Les débuts de l’audiovisuel privé sont toujours sujets à des retours en arrière : c’est le cas au Kenya où le Président Moi a récemment demandé à son gouvernement d’interdire les radios émettant dans d’autres langues que l’anglais ou le kiswahili.
L’accusation officielle portée contre les radios concernées, qui se sont développées depuis la libéralisation des ondes, en 1995, est de saper l’unité nationale en favorisant le tribalisme. Pourtant on ne peut pas dire que leur succès reflète, jusque là, un quelconque engagement, ni une volonté de donner à une communauté donnée un média politiquement fédérateur.
Alors pourquoi cette demande adressée au ministre de l’information, Musalia Madavadi, et au Procureur général, Amos Wako, de déposer un projet de loi pour proscrire ces radios ? Il semble que les raisons soient plus complexes, et se fondent d’abord sur le succès remporté par la jeune radio en langue kikuyu Kameme FM, créée par l’entreprenante et habile Rose Kimotho, ancienne journaliste, dont la carrière a commencé à l’East African standart, avant de se poursuivre dans la publicité, dans la diffusion audiovisuelle (sa société, National Reach, financée par des annonceurs, distribuait des téléviseurs dans les régions les moins bien dotées du Kenya) et enfin dans la radio… Commerciale.
Car Kameme FM n’est pas seulement une radio qui émet en kikuyu : c’est surtout une radio commercialement redoutable : sa grille essentiellement musicale séduit la classe moyenne kenyane, et c’est aujourd’hui la radio la plus écoutée à Nairobi. Affaire fructueuse, où la bonne connaissance que Rose Kimotho possède du marché publicitaire lui a permis d’amortir très vite les 4 millions de francs qu’elle y avait investis.
Diversité du paysage
Le succès de cette chaîne musicale sur Nairobi et sa région, dans un rayon de 50 kilomètres (qui lui permet de toucher un bassin de population de près d’environ 8 millions d’auditeurs potentiels) a probablement fait des jaloux dans l’entourage du président Moi, où se recrutent souvent les dirigeants d’autres stations… De là à imaginer que la recommandation présidentielle reflèterait avant tout leurs intérêts bien compris, il n’y a qu’un pas, que certains commentateurs n’hésitaient pas à franchir en septembre dernier.

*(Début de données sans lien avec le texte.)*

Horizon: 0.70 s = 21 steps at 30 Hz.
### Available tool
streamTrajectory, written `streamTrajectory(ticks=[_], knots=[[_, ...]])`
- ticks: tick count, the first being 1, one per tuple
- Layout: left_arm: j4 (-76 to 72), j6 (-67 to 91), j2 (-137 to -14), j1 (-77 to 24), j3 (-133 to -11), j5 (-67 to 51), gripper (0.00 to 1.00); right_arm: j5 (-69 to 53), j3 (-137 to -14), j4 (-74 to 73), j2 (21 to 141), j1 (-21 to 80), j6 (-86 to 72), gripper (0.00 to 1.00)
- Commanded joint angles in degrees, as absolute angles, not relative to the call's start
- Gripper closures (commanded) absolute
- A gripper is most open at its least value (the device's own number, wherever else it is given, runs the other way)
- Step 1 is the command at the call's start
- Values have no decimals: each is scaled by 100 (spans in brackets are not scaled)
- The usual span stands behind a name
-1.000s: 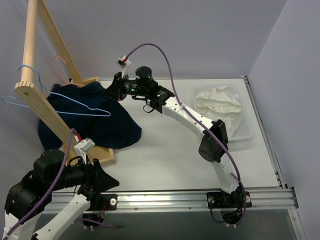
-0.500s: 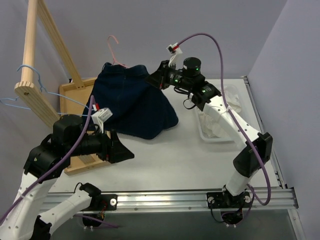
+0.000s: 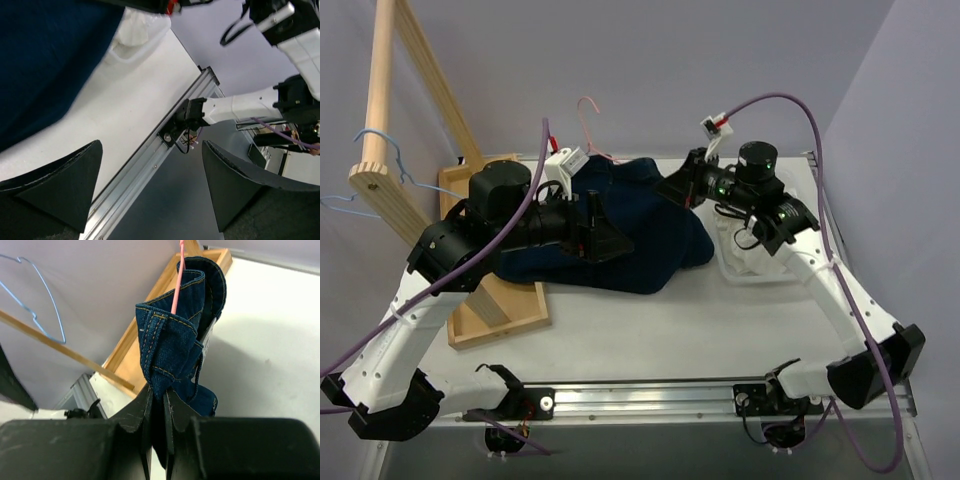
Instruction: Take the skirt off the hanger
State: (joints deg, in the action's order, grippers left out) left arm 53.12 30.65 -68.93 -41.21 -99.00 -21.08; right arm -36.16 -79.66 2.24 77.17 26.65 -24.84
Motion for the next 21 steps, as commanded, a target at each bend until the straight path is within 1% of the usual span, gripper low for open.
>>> streamTrajectory(ticks=[1, 6, 10, 13, 21], knots=[[5053, 3059, -7161, -4157, -10449, -1749, 9, -3788, -7770, 572, 6945, 2646, -2478, 100], [5168, 2892, -7541, -4166, -10784, -1574, 3, -3665, -7357, 238, 6364, 2619, -2452, 100], [5177, 2839, -7699, -4166, -11029, -1275, 3, -3630, -7207, -235, 5977, 2610, -2356, 100], [5273, 2742, -7839, -4157, -11275, -968, 2, -3639, -7032, -325, 5714, 2602, -2417, 100], [6195, 2127, -8524, -4157, -12715, -168, 1, -3656, -6838, -588, 5002, 2602, -2672, 100]])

Le projet de loi réclamé n’a apparemment pas encore vu le jour : il faut souhaiter qu’il soit purement et simplement enterré… Car une telle exclusion constituerait à l’évidence un recul par rapport à la loi de libéralisation des ondes qui avait été adoptée en 1995, et elle ferait plusieurs victimes qui concourent à la diversité du paysage radiophonique kenyan, comme par exemple East FM, qui émet en anglais, mais aussi en hindi, depuis Nairobi, à destination de la communauté d’origine indienne, ou encore Rahema Radion, qui émet dans l’Ouest du pays depuis Eldoret, en kalenjin, en luo, en kisii et en kikuyu…
La diversité du paysage radiophonique est un des acquis des dernières années, et nombreux seraient les kenyans qui ressentiraient négativement un retour en arrière qu’aucune menace sociale ou démocratique ne paraît jusque là justifier.